Optimizing an ML Pipeline in Azure Overview This project is part of the Udacity Azure ML Nanodegree. In this project, we build and optimize an Azure ML pipeline using the Python SDK and a provided Scikit-learn model. This model is then compared to an Azure AutoML run.
Useful Resources ScriptRunConfig Class Configure and submit training runs HyperDriveConfig Class How to tune hyperparameters Summary This dataset contains data about bank marketing campaigns and client interactions. We seek to predict whether a client will subscribe to a term deposit based on various attributes.
The best performing model was a Logistic Regression model optimized using HyperDrive, achieving an accuracy of approximately 91%. The AutoML run produced a Voting Ensemble model with a slightly higher accuracy.
Scikit-learn Pipeline The pipeline uses the bank marketing dataset, which is cleaned and preprocessed to handle categorical variables and missing data. The classification algorithm used is Logistic Regression. Hyperparameter tuning is performed using Azure HyperDrive, varying the regularization strength C and max_iter to find the optimal model.

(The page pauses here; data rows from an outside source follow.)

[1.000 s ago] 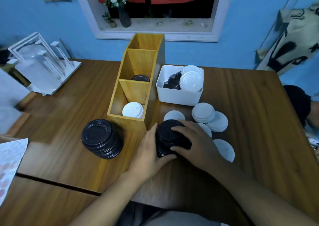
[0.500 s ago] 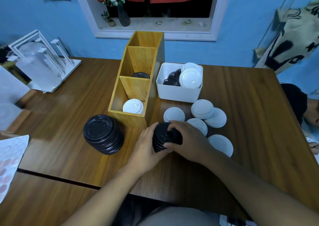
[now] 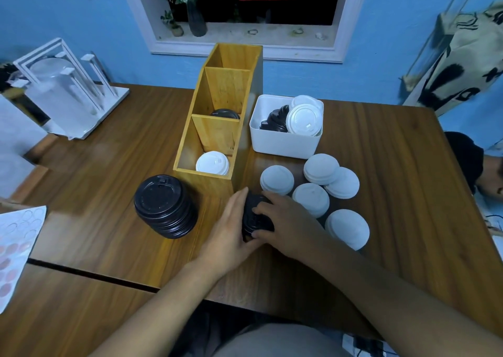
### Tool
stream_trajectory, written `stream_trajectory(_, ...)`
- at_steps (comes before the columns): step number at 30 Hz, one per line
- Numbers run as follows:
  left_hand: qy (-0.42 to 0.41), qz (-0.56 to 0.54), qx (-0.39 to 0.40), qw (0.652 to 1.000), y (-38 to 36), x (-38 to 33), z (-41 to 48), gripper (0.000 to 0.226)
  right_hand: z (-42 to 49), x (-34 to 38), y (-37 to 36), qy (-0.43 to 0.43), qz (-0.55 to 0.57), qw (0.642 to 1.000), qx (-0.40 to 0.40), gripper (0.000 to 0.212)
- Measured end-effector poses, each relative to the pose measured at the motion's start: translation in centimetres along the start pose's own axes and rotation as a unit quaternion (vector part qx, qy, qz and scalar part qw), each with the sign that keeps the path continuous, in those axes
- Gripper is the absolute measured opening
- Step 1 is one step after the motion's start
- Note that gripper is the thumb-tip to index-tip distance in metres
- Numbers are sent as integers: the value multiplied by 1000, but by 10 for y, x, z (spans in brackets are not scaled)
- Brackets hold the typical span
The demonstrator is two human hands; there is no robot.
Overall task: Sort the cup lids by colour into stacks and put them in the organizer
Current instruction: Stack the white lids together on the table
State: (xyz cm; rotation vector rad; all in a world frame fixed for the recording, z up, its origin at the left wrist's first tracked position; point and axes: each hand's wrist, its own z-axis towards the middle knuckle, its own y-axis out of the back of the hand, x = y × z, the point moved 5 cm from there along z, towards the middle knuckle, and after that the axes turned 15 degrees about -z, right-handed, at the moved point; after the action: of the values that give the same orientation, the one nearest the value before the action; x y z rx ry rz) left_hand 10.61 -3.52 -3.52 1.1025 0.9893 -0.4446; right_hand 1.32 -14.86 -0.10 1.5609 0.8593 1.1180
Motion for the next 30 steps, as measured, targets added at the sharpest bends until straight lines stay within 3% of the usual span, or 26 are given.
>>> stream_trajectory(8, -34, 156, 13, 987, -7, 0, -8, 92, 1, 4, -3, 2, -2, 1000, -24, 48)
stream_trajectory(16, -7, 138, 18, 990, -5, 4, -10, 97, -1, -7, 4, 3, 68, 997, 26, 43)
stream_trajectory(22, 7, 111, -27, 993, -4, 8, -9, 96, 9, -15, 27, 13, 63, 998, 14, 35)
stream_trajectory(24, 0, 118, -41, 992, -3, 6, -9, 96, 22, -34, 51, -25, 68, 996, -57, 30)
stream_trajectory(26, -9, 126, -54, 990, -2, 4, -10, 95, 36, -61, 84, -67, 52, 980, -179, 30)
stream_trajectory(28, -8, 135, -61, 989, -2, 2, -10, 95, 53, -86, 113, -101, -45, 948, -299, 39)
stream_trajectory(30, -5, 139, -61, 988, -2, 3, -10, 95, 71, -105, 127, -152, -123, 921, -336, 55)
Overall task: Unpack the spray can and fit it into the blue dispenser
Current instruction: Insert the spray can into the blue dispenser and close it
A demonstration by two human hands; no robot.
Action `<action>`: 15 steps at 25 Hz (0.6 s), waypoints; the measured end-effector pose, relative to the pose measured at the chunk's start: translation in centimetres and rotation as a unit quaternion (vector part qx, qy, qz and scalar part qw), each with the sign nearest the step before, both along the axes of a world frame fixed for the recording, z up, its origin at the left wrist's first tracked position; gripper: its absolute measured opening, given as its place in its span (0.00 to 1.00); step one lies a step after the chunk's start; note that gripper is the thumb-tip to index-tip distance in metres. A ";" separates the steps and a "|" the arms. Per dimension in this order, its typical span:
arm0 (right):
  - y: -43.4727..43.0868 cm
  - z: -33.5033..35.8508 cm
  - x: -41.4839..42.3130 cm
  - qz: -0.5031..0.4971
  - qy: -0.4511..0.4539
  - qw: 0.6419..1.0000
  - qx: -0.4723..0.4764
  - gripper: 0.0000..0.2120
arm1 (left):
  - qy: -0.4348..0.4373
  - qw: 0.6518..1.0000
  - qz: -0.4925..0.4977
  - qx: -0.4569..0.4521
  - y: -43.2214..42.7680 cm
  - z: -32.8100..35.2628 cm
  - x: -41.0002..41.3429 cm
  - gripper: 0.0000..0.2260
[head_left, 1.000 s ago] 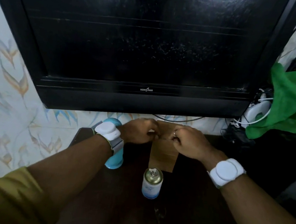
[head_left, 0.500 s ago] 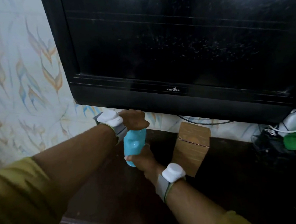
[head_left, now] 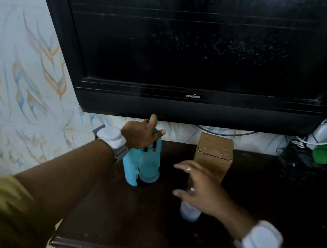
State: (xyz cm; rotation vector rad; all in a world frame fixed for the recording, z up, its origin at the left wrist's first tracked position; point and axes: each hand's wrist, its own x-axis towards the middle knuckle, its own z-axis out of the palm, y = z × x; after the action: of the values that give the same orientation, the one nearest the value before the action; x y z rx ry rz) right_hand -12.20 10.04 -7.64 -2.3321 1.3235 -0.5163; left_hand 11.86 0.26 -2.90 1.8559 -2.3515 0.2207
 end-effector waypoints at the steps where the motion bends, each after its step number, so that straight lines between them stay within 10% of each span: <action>1: -0.2 -0.9 -2.2 -0.002 -0.011 1.000 0.022 0.42 | 0.026 0.999 -0.021 -0.010 0.0 -0.1 0.1 0.25; 4: -0.6 -5.0 -5.1 -0.011 -0.011 0.994 0.111 0.53 | 0.103 0.993 -0.039 0.043 0.7 0.3 0.0 0.21; 15: -3.9 -8.3 8.4 -0.127 -0.250 0.959 0.040 0.37 | 0.118 0.987 -0.013 0.110 1.8 1.5 0.6 0.10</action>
State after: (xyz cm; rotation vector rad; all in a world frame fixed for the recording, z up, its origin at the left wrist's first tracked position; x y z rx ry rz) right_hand -3.85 6.10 -15.94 -1.8011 1.3583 -1.0327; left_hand 12.46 2.04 -1.40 1.8226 -2.3102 -0.2595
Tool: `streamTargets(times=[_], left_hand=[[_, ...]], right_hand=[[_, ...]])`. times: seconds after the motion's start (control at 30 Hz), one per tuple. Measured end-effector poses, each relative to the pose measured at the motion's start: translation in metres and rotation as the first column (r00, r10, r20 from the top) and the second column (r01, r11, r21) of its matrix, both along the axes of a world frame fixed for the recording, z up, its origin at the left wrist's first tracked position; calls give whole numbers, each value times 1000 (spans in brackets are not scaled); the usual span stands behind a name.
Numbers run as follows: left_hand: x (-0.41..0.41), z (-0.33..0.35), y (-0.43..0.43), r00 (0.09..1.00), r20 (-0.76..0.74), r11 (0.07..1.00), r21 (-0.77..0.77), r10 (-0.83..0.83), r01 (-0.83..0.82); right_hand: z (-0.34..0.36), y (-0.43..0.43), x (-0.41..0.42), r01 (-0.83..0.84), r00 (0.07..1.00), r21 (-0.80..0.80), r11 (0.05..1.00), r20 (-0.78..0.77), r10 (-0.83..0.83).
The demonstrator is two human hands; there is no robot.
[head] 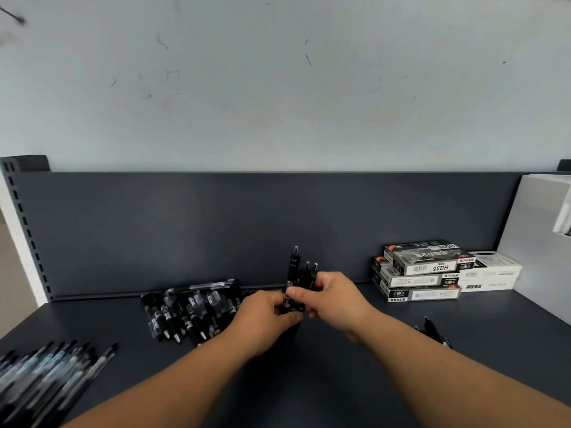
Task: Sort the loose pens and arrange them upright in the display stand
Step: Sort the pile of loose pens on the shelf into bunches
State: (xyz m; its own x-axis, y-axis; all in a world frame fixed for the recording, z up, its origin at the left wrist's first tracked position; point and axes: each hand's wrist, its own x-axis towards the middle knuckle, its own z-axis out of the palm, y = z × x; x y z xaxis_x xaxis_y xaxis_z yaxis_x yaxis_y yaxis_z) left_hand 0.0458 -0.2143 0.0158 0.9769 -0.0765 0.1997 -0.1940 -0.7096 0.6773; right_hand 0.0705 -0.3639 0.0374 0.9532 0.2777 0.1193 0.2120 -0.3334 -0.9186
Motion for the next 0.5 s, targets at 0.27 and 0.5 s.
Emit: streamTargets(times=[0.27,0.5], left_hand=[[2,17,-39,998,17,976,-208,-62,64],[-10,-2,-114,920,-318,971,-143,-229,193]], right_hand=[[34,-47,-4,150,989,-94,984,13,-149],[38,-132,-10,203,938,-533,822,-135,-319]])
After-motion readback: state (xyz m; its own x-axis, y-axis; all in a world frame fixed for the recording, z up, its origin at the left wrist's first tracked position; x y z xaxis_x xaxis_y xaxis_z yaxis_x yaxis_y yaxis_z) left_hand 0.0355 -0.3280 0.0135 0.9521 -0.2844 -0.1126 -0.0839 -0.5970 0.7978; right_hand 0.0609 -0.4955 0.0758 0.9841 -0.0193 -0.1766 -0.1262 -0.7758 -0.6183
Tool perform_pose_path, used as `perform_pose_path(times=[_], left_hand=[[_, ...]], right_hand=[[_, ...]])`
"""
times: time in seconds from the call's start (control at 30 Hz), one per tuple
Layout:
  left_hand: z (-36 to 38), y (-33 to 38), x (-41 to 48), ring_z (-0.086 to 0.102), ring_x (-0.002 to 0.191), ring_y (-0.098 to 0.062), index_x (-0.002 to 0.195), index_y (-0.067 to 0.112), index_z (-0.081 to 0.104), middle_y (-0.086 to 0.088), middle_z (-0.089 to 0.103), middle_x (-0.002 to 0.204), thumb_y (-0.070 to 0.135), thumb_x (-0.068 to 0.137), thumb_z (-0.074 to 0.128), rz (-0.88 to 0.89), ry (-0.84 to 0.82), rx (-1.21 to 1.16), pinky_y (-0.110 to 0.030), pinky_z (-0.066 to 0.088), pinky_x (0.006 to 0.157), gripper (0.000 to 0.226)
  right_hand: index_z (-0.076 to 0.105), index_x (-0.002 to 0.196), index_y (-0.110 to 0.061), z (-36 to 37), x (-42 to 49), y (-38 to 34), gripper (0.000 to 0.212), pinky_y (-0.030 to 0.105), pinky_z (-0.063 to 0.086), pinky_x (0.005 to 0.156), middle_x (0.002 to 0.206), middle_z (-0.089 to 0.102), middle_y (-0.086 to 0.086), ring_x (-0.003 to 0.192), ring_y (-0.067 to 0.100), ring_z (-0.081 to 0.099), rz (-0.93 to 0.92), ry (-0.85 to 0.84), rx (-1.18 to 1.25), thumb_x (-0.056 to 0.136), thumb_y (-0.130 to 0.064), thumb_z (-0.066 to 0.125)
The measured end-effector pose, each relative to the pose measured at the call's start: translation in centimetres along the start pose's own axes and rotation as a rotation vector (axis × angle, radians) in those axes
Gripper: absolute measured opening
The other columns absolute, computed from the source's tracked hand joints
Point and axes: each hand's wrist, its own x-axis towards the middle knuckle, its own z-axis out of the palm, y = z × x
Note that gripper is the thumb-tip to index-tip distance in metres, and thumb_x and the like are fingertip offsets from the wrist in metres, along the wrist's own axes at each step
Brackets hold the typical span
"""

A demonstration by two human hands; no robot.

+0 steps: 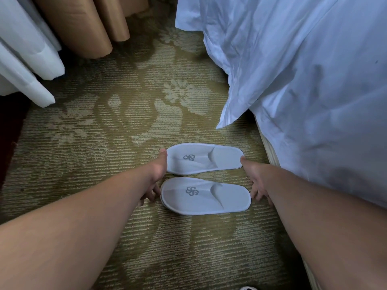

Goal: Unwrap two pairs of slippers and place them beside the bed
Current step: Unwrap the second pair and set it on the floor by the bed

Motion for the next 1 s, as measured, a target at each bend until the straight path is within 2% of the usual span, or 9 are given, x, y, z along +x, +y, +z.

Benefits of the parameter sampler chosen: A RandomParameterSampling strategy was chosen because it efficiently explores the hyperparameter space without exhaustively searching all possibilities. It allows for a good balance between exploration and computational efficiency.
Benefits of the early stopping policy chosen: A BanditPolicy was used as the early stopping policy, which terminates underperforming runs early based on their performance relative to the best run. This saves computational resources and speeds up the hyperparameter tuning process by focusing on promising configurations.
AutoML AutoML experimented with various algorithms and hyperparameters and selected a Voting Ensemble model as the best performing model. This ensemble combines multiple models to improve predictive performance and achieved an accuracy slightly higher than the HyperDrive-tuned model.
Pipeline comparison The AutoML model slightly outperformed the HyperDrive-tuned Logistic Regression model in terms of accuracy. While the Logistic Regression model is simpler, the AutoML's Voting Ensemble captures more complex patterns in the data. The difference in performance suggests that ensemble methods can provide better generalization by combining the strengths of multiple models.
Future work Future improvements could include experimenting with additional algorithms or ensemble methods in the HyperDrive run. Incorporating feature engineering techniques, such as creating interaction terms or using dimensionality reduction, might also enhance model performance. Additionally, tuning more hyperparameters or using a different sampling strategy could yield better results.